Is there a way to convert a dta file to a csv?
I do not have a version of Stata installed on my computer, so I cannot do something like:
File --> "Save as csv"
The frankly-incredible data-analysis library for Python called Pandas has a function to read Stata files.
After installing Pandas you can just do:
>>> import pandas as pd
>>> data = pd.io.stata.read_stata('my_stata_file.dta')
>>> data.to_csv('my_stata_file.csv')
Amazing!
You could try doing it through R:
For Stata <= 15 you can use the haven package to read the dataset and then you simply write it to external CSV file:
library(haven)
yourData = read_dta("path/to/file")
write.csv(yourData, file = "yourStataFile.csv")
Alternatively, visit the link pointed by huntaub in a comment below.
For Stata <= 12 datasets foreign package can also be used
library(foreign)
yourData <- read.dta("yourStataFile.dta")
You can do it in StatTransfer, R or perl (as mentioned by others), but StatTransfer costs $$$ and R/Perl have a learning curve.
There is a free, menu-driven stats program from AM Statistical Software that can open and convert Stata .dta from all versions of Stata, see:
http://am.air.org/
I have not tried, but if you know Perl you can use the Parse-Stata-DtaReader module to convert the file for you.
The module has a command-line tool dta2csv, which can "convert Stata 8 and Stata 10 .dta files to csv"
Another way of converting between pretty much any data format using R is with the rio package.
Install R from CRAN and open R
Install the rio package using install.packages("rio")
Load the rio library, then use the convert() function:
library("rio")
convert("my_file.dta", "my_file.csv")
This method allows you to convert between many formats (e.g., Stata, SPSS, SAS, CSV, etc.). It uses the file extension to infer format and load using the appropriate importing package. More info can be found on the R-project rio page.
The R method will work reliably, and it requires little knowledge of R. Note that the conversion using the foreign package will preserve data, but may introduce differences. For example, when converting a table without a primary key, the primary key and associated columns will be inserted during the conversion.
From http://www.r-bloggers.com/using-r-for-stata-to-csv-conversion/ I recommend:
library(foreign)
write.table(read.dta(file.choose()), file=file.choose(), quote = FALSE, sep = ",")
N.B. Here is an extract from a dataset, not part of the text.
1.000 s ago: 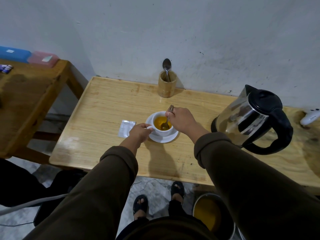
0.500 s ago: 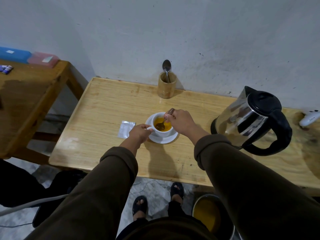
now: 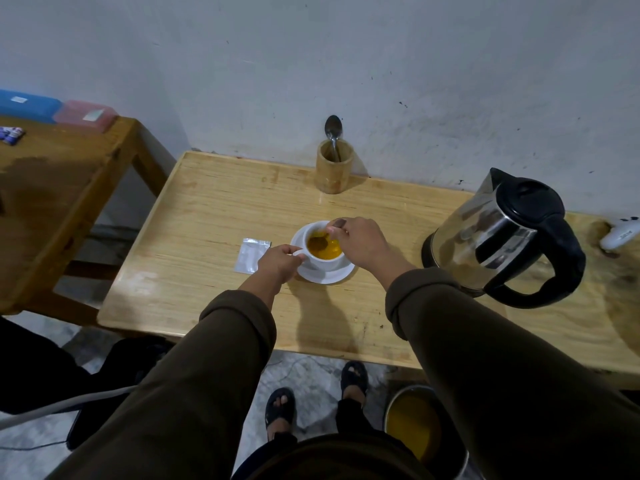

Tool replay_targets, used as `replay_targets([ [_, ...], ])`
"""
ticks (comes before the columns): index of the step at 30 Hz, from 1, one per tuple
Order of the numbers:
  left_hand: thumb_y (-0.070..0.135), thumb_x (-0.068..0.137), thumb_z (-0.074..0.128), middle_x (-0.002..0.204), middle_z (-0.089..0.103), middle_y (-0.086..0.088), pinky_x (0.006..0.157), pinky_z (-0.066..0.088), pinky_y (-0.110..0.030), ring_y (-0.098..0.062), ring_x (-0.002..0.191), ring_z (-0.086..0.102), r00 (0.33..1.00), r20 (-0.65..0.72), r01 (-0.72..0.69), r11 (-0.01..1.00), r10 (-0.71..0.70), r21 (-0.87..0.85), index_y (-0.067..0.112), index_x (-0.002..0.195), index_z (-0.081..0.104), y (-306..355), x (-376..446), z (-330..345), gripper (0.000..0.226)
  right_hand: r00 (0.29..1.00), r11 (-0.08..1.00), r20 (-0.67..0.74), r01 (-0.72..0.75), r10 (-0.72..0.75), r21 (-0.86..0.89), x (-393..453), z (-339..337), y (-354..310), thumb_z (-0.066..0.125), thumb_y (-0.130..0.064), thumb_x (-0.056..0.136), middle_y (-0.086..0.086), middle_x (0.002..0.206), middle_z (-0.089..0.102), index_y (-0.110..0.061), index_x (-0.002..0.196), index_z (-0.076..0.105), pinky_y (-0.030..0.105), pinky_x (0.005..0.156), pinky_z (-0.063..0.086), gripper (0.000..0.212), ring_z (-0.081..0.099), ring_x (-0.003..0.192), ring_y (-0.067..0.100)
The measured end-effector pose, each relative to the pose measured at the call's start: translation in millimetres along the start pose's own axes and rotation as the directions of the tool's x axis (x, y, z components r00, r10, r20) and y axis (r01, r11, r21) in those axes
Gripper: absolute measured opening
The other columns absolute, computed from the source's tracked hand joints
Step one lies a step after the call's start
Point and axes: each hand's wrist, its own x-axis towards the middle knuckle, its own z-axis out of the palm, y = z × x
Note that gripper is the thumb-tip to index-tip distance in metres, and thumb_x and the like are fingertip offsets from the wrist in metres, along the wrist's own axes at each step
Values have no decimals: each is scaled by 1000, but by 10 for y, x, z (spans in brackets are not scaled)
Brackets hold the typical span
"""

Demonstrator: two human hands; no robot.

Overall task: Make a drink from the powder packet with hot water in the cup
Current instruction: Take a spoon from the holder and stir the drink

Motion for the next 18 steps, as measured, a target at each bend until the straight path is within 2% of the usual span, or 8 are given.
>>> replay_targets([
  [3, 28, 89, 62, 121, 65, -12, 94, 54, -38, -24, 100, 61, 1000, 0, 5, 1000, -5, -5, 18, 117, 65, -2, 1, 6, 30, 1000, 1000, 6, 9, -9, 6, 14, -33, 15, 43, -31, 97, 9, 101, 73, -12, 96, 69, 38, 88, 48, 32, 62, 99, 27],
  [6, 28, 89, 62, 122, 65, -11, 97, 54, -40, -28, 111, 63, 1000, -3, 11, 1000, -11, -9, 18, 118, 65, 1, -4, 7, 30, 1000, 998, -13, 10, -10, -65, 33, -47, 24, 41, -31, 97, 12, 102, 69, -10, 103, 64, 34, 76, 43, 33, 60, 97, 29],
  [8, 28, 89, 62, 123, 65, -11, 98, 54, -40, -29, 114, 63, 1000, -2, 11, 1000, -11, -7, 18, 118, 65, 9, -10, 9, 31, 999, 990, -29, 16, -20, -137, 48, -41, 27, 39, -32, 98, 12, 104, 67, -14, 109, 64, 32, 73, 42, 32, 59, 98, 28],
  [11, 28, 89, 62, 123, 65, -12, 98, 53, -40, -28, 111, 63, 1000, 2, 14, 1000, -14, -11, 17, 118, 65, 6, -7, 9, 31, 999, 981, -41, 12, -20, -196, 59, -19, 20, 38, -32, 98, 8, 109, 67, -22, 111, 65, 33, 76, 42, 32, 56, 101, 27],
  [13, 28, 89, 63, 122, 65, -12, 99, 53, -41, -28, 111, 63, 1000, 3, 16, 1000, -16, -17, 18, 117, 65, 2, -7, 8, 30, 1000, 992, -28, -9, 5, -126, 44, -7, 7, 41, -33, 97, 7, 111, 68, -25, 108, 68, 35, 82, 46, 30, 57, 104, 26],
  [15, 27, 88, 63, 122, 66, -12, 100, 52, -43, -30, 113, 63, 1000, 0, 17, 1000, -17, -23, 18, 116, 66, 0, 0, 8, 29, 1000, 998, -4, -2, 2, -61, 33, 3, -1, 43, -34, 96, 7, 111, 70, -22, 107, 70, 38, 89, 50, 31, 59, 105, 26],
  [18, 26, 89, 63, 121, 65, -11, 100, 52, -43, -30, 114, 63, 1000, 5, 22, 999, -22, -25, 17, 116, 65, -1, 11, 10, 29, 999, 998, 28, 24, -22, -61, 33, -19, -1, 43, -34, 96, 8, 104, 72, -15, 98, 71, 38, 89, 50, 35, 63, 100, 26],
])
In Python, one can use statsmodels.iolib.foreign.genfromdta to read Stata datasets. In addition, there is also a wrapper of the aforementioned function which can be used to read a Stata file directly from the web: statsmodels.datasets.webuse.
Nevertheless, both of the above rely on the use of the pandas.io.stata.StataReader.data, which is now a legacy function and has been deprecated. As such, the new pandas.read_stata function should now always be used instead.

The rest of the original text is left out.